Como que todavía en Rusia la era digital no acaba de llegar; como que se encuentra atorada entre una reminiscencia del zarismo y las formas soterradas (o abiertas, lo mismo da) del comunismo soviético. A 100 años de la Revolución, el que encarna el poder, el padre benévolo, Vladimir Putin, volvió a realizar su talk-show anual, pero esta vez algunas cosas se le colaron por redes sociales. Y el formato de cuatro horas, preguntas y respuestas, se agotó.
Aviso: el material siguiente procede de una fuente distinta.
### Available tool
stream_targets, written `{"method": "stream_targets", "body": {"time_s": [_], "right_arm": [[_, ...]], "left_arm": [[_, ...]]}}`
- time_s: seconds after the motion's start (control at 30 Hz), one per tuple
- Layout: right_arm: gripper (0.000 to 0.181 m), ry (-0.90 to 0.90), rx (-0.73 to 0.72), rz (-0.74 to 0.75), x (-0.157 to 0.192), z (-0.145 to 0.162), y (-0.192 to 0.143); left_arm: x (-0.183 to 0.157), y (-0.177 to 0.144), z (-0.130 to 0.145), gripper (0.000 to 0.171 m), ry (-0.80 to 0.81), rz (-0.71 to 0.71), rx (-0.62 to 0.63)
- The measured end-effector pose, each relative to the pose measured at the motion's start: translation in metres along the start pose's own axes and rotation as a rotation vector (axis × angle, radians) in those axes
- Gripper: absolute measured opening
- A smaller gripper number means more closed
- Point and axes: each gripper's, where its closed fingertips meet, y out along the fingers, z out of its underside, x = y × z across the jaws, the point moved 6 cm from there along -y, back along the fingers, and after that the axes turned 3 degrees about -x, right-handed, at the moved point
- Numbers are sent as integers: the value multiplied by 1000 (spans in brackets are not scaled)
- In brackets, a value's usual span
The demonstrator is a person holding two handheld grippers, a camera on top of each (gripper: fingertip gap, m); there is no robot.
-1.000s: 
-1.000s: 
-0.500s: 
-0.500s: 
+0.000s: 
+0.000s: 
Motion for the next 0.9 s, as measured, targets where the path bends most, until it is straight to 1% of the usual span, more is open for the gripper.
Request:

Claro, son 15 años de informe televisivo (desde 2001 falló una vez, en 2004) y de un deterioro notable de la calidad de vida en este gigantesco país de 143 millones de personas. Llegaron 2.4 millones de preguntas. Ser escogido, dicen los rusos, es como ganarse la lotería. Putin, personalmente, les responde a sus necesidades. Una señora a la que se le está pudriendo su casa tras una inundación, fue visitada, de inmediato, por el jefe político local para depositarle el dinero que, se supone, debería haberle depositado años atrás…

Bueno, todo un circo, pero ahora con sus bemoles. Se colaron en pantalla dos o tres comentarios de los que no le gustan a Putin. Uno de ellos denunciando que el programa era una faramalla. Que ya estaba grabado de antemano y que las preguntas eran a modo. El otro recordando que la Constitución marca, para el presidente, sólo dos periodos. Putin ya los saltó. Y ahora va por el 2018.

Como pasa siempre que se enfrenta a estas herramientas de transparencia, la transparencia no se le da. Aunque ahora por vez primera el presidente Putin habló de sus hijas y de sus nietas, le ofreció asilo a James Comey (despedido por Trump como director del FBI) y provocó muy pocas risas. No hubo chistes machistas y cosas por el estilo. La parte más “abierta” del show fue cuando un joven le increpó sobre la corrupción en la burocracia de alto rango. Putin reviró que esa pregunta ya la tenía “preparada”, seguramente en connivencia con algunos de sus enemigos. El joven contestó algo que ni Putin ni nadie podría haber refutado: “La vida fue la que me preparó”. Como en un cuento de Gorki.